EXERCISE GOAL: Reproduce every record below word for word and include no pictures.

◆ ◆ ◆

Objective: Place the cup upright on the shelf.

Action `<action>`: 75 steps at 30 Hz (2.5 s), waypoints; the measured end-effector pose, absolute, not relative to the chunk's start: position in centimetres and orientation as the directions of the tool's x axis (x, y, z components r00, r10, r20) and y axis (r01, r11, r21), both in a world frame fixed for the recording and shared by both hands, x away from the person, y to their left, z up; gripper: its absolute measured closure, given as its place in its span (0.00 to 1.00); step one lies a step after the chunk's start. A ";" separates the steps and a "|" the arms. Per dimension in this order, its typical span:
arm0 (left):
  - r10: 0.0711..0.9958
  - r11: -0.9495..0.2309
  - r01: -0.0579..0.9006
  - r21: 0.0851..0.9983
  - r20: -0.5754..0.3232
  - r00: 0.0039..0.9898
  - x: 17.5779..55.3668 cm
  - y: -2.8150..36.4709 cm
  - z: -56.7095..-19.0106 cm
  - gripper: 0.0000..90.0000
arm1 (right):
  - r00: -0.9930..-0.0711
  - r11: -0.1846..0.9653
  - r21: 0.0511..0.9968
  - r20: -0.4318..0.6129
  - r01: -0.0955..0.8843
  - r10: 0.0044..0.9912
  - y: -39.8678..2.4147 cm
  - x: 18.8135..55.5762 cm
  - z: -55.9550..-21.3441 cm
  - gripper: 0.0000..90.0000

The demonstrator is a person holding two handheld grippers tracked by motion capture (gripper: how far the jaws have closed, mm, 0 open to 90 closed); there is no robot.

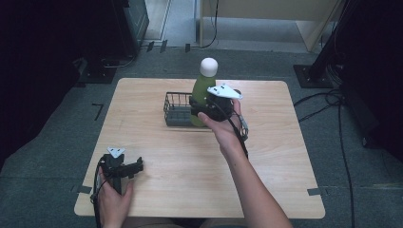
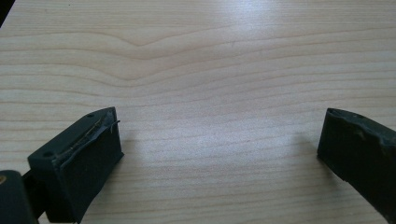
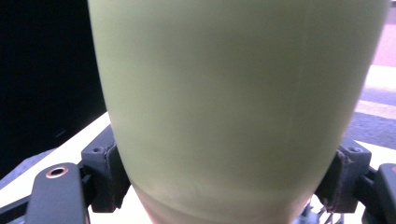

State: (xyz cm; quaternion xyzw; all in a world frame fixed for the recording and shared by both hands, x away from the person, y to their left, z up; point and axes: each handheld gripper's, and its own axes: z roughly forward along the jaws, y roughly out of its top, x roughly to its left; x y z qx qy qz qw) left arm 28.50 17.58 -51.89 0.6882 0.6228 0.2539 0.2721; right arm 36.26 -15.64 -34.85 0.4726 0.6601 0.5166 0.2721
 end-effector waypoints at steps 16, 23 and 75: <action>0.995 -0.078 0.719 0.690 0.012 0.097 28.5 17.6 -51.9 0.00 | -0.289 -0.012 0.945 0.112 0.326 0.951 -17.1 42.4 -35.4 0.22; 0.995 -0.077 0.720 0.690 0.011 0.096 28.5 17.6 -51.9 0.00 | -0.276 0.018 0.945 0.077 0.327 0.958 -16.9 43.1 -37.2 0.22; 0.995 -0.077 0.719 0.691 0.011 0.096 28.5 17.6 -51.9 0.00 | -0.315 0.082 0.904 0.061 0.420 0.947 -17.2 43.6 -40.1 0.15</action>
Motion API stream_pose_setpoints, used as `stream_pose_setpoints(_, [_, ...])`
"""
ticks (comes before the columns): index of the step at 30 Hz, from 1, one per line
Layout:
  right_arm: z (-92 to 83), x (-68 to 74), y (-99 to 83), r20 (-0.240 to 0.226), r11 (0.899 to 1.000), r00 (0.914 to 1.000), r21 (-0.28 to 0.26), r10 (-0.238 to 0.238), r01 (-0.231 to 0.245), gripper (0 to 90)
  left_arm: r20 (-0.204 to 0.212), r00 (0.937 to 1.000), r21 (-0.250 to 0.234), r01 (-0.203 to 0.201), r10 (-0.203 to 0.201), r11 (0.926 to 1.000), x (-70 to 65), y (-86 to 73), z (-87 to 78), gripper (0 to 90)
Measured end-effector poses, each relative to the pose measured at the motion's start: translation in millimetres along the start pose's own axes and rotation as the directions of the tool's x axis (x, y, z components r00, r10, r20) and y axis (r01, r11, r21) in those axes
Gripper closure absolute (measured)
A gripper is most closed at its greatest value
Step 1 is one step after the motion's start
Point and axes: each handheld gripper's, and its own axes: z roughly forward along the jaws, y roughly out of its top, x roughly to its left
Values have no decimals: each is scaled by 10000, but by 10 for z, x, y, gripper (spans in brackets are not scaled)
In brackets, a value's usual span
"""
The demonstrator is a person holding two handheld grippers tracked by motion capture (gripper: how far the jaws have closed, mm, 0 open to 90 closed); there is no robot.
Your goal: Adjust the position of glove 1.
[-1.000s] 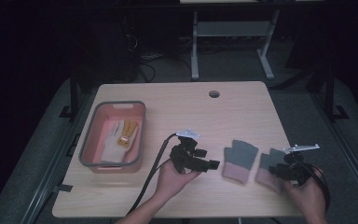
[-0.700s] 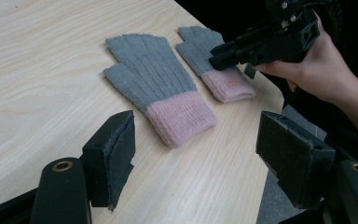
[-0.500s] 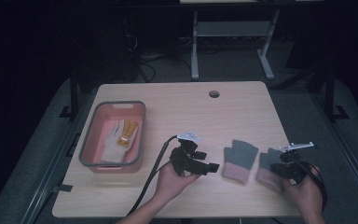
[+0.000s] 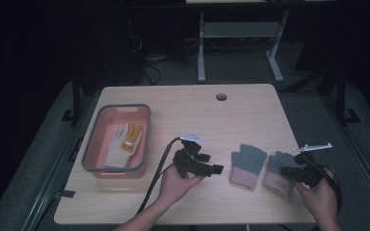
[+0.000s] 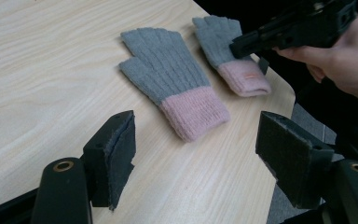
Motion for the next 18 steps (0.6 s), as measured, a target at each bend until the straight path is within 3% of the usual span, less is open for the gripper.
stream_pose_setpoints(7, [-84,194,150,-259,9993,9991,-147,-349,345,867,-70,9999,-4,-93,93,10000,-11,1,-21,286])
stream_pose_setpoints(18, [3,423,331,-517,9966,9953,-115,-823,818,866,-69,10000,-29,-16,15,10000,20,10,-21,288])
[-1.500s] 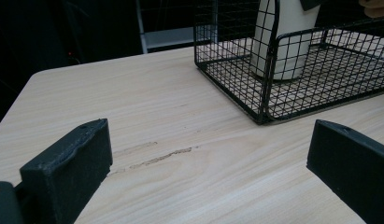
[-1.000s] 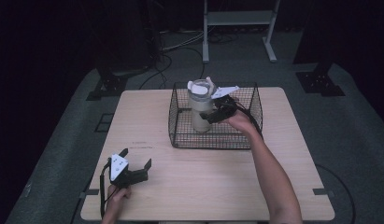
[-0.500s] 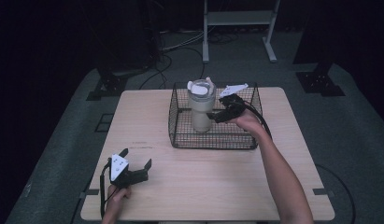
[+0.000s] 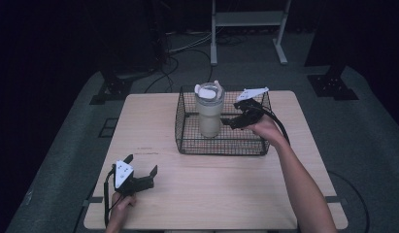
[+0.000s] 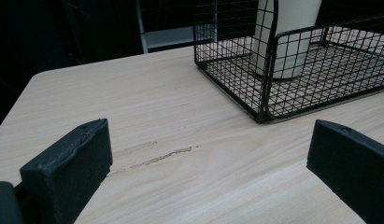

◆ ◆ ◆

EXERCISE ANSWER:
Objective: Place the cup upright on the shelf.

Action `<action>`: 75 steps at 30 Hz (2.5 s), waypoints; the measured end-effector pose, absolute, not relative to the chunk's start: position in centimetres and orientation as the directions of the tool's x axis (x, y, z components r00, r10, r20) and y axis (r01, r11, r21), both in a world frame fixed for the recording and shared by both hands, x away from the person, y to their left, z up; gripper: its absolute measured closure, given as its place in its span (0.00 to 1.00); step one lies a step after the chunk's start. A ";" separates the steps and a "|" the arms. Per dimension in this order, its typical span:
arm0 (left):
  - r10: 0.0711..0.9958
  - r11: -0.9495..0.2309
  - r01: -0.0579..0.9006
  - r21: 0.0851..0.9983
  - r20: -0.5754..0.3232
  - r00: 0.0039..0.9898
  - x: 17.5779..55.3668 cm
  - y: -2.8150..36.4709 cm
  - z: -56.7095..-19.0106 cm
  - gripper: 0.0000..90.0000
arm1 (right):
  - r00: -0.9930..-0.0711
  - r11: -0.1846..0.9653
  - r21: 0.0511..0.9968
  - r20: -0.4318..0.6129
  - r01: -0.0955..0.8843
  - r10: 0.0044..0.9912
  - y: -39.8678..2.4147 cm
  - x: 18.8135..55.5762 cm
  - z: -55.9550..-21.3441 cm
  - gripper: 0.0000..90.0000

The demonstrator is a person holding two handheld grippers tracked by motion capture (gripper: how far the jaws have closed, mm, 0 open to 90 closed); there is no robot.


State: (xyz cm; quaternion xyzw; all in a world frame fixed for the recording and shared by both hands, x away from the person, y to their left, z up; point and axes: each handheld gripper's, and its own axes: z roughly forward along the jaws, y roughly out of its top, x roughly to its left; x y z qx qy qz qw) left arm 28.50 17.58 -51.89 0.6882 0.6228 0.2539 0.2721; right arm 36.26 -15.64 -34.85 0.4726 0.6601 0.5166 0.2721
 end-effector waypoints at steps 16, 23 and 75: <action>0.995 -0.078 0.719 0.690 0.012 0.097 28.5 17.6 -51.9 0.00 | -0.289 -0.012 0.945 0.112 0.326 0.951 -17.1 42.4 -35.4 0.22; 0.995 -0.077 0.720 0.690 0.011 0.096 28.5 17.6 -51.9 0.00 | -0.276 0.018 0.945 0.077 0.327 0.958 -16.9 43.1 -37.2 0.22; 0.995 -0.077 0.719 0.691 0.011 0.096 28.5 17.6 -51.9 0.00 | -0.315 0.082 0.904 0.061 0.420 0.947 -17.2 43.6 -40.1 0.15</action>
Motion API stream_pose_setpoints, used as `stream_pose_setpoints(_, [_, ...])`
"""
ticks (comes before the columns): index of the step at 30 Hz, from 1, one per line
Layout:
  right_arm: z (-92 to 83), x (-68 to 74), y (-99 to 83), r20 (-0.240 to 0.226), r11 (0.899 to 1.000), r00 (0.914 to 1.000), r21 (-0.28 to 0.26), r10 (-0.238 to 0.238), r01 (-0.231 to 0.245), gripper (0 to 90)
  left_arm: r20 (-0.204 to 0.212), r00 (0.937 to 1.000), r21 (-0.250 to 0.234), r01 (-0.203 to 0.201), r10 (-0.203 to 0.201), r11 (0.926 to 1.000), x (-70 to 65), y (-86 to 73), z (-87 to 78), gripper (0 to 90)
Measured end-effector poses, each relative to the pose measured at the motion's start: translation in millimetres along the start pose's own axes and rotation as the directions of the tool's x axis (x, y, z components r00, r10, r20) and y axis (r01, r11, r21) in those axes
Gripper closure absolute (measured)
A gripper is most closed at its greatest value
Step 1 is one step after the motion's start
Point and axes: each handheld gripper's, and its own axes: z roughly forward along the jaws, y roughly out of its top, x roughly to its left
Values have no decimals: each is scaled by 10000, but by 10 for z, x, y, gripper (spans in brackets are not scaled)
In brackets, a value's usual span
"""
The demonstrator is a person holding two handheld grippers tracked by motion capture (gripper: how far the jaws have closed, mm, 0 open to 90 closed); there is no robot.
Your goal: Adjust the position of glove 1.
[-1.000s] 
[-0.700s] 
[-0.500s] 
[+0.000s] 
[+0.000s] 
Motion for the next 18 steps (0.6 s), as measured, a target at each bend until the straight path is within 3% of the usual span, less is open for the gripper.
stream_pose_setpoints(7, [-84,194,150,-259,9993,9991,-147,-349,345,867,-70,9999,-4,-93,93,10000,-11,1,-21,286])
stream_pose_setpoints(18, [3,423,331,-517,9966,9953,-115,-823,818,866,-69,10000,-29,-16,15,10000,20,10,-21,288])
[-1.500s] 
[-1.000s] 
[-0.500s] 
[+0.000s] 
[+0.000s] 

That completes the exercise.